Here are some of her cheeky ways:

She loves beds. If she sees one she’ll get into it, pull the duvet up to her chin, and lie there sucking her thumb and twiddling her hair. She is particularly fond of babyfather’s side of the bed. When she is not actually in it she is bringing it little offerings and secreting them under the covers.

She loves twiddling hair. She prefers to twiddle the hair of the person holding her. If it’s babyfather she resorts to stroking.

She has what’s known as character. ‘I like kids with character,’ another parent told me at church last Sunday. ‘Your daughter’s got it in spades.’ Pause, adopts finger-waggling old codger persona: ‘You’ll have trouble with that one!’ She certainly does not lack the assertiveness to say no. Another child made a move towards her doll’s buggy the other day. The Cutester stood perfectly still and let rip with an ear-splitting banshee shriek. The other child did a u-turn without changing expression and picked on someone else. Remember Queenie from Blackadder?

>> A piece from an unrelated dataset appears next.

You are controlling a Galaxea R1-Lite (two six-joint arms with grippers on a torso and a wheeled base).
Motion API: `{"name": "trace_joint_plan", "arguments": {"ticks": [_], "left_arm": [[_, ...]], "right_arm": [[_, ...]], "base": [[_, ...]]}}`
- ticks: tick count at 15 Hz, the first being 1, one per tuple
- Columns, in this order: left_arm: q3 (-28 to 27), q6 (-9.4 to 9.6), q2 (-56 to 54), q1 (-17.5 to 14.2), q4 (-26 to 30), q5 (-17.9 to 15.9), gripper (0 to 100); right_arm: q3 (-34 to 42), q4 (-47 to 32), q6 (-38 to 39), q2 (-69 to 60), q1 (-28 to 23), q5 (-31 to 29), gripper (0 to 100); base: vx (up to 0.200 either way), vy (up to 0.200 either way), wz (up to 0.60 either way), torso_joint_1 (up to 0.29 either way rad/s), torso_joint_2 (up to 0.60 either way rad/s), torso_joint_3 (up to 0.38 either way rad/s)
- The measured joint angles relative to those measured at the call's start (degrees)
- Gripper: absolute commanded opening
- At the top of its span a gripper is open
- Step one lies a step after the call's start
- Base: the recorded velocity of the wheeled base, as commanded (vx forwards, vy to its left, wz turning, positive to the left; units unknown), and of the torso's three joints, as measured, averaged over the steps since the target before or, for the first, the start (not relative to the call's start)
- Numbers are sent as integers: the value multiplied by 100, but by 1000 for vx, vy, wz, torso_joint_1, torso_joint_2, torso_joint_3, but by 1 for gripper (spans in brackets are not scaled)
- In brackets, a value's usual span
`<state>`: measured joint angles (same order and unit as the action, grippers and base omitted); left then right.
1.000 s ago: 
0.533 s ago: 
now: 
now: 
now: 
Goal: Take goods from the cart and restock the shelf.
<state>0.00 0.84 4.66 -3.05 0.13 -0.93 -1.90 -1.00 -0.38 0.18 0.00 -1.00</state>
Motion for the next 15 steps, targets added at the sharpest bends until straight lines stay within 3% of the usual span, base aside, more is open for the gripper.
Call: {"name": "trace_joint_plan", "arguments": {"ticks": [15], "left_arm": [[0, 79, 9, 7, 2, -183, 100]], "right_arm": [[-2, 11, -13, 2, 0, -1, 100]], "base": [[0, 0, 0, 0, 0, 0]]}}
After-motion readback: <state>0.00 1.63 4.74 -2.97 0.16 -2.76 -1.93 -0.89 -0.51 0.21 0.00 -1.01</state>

She is speaking. At this stage of the Redster’s life I had of course lovingly blogged several lists of vocabulary attained so far. It’s long past the stage where I can count with the Cutester. For instance, baby – story – book – juice – shoes – horsey – baa – ow (meaning wolf, or German Shepherd) – moo – spoon – Marmite – I Want Dis – more – Mummy, Daddy, Redster, the 2nd half of the lodger’s name – and my favourite, Na Na, which covers any grandparent or indeed any friendly person over the age of 60. No, my favourite is ‘Ello.’ She can say this with a whole range of intonations depending on the situation. Once we were sitting side by side doing something together and she suddenly turned to me and said a quiet ‘Ello’ in her friendliest voice and gave me a little wave.

Penguins. Our book from the library shows a picture of adult penguins huddled round the chicks to keep them warm. When she saw this she pointed to her arms, which were bare, and said ‘Cold’, then walked across the table to give me a hug. Now I only have to say ‘What do mummy and baby penguins do?’ and she throws her arms around my neck.

Redster: Four years and eleven months
Cutester: 20 months

I still don’t have time to blog, though this might bode well for getting time to myself in the future:

How did that happen!

They are making me wait until the 29th September, to let the youngest in the year settle in first. (She will be one of the oldest.) It will have been a 12-week ‘summer holiday’ in sole charge of two small children, so motherhood can only get less intense from October onwards, right? However – I was in the Natural History museum the other day and a class of school children turned up. I found myself seeing in a new light each schoolbag, lunchbox, and immaculate uniform; and then some of them had plaits – how many hours’ work was I looking at? (That was the only Natural History I learnt that day, as I recall.)

But I only have to contemplate that the start of school for the Redster will spell the end of something which, as every older mother always says, you can’t get back, and then these final weeks take on a kind of sepia-tint gooiness preventing me (crucially) from losing my temper too often. We went shopping today without the Cutester. Shopping for me, not for her, and she helped me look for things in my size and sat in four different fitting rooms and made pertinent comments on the clothes I was trying on and didn’t whine and didn’t get bored and only asked for me to buy her one thing which only cost £1.99. She caused two oldish Asian ladies in one shop to nearly cry in admiration and we left them fondly reminiscing about their own daughters together. So I can’t really complain.

(I have had about one hour alone with the Cutester since the ‘summer’ began. It was hilarious. We were in a cafe. She unzipped the nappy bag, took out the changing mat, unfolded it in the middle of the floor, took out a nappy and then lay down on the mat with the nappy in her hand. That was when I became aware of the smell.)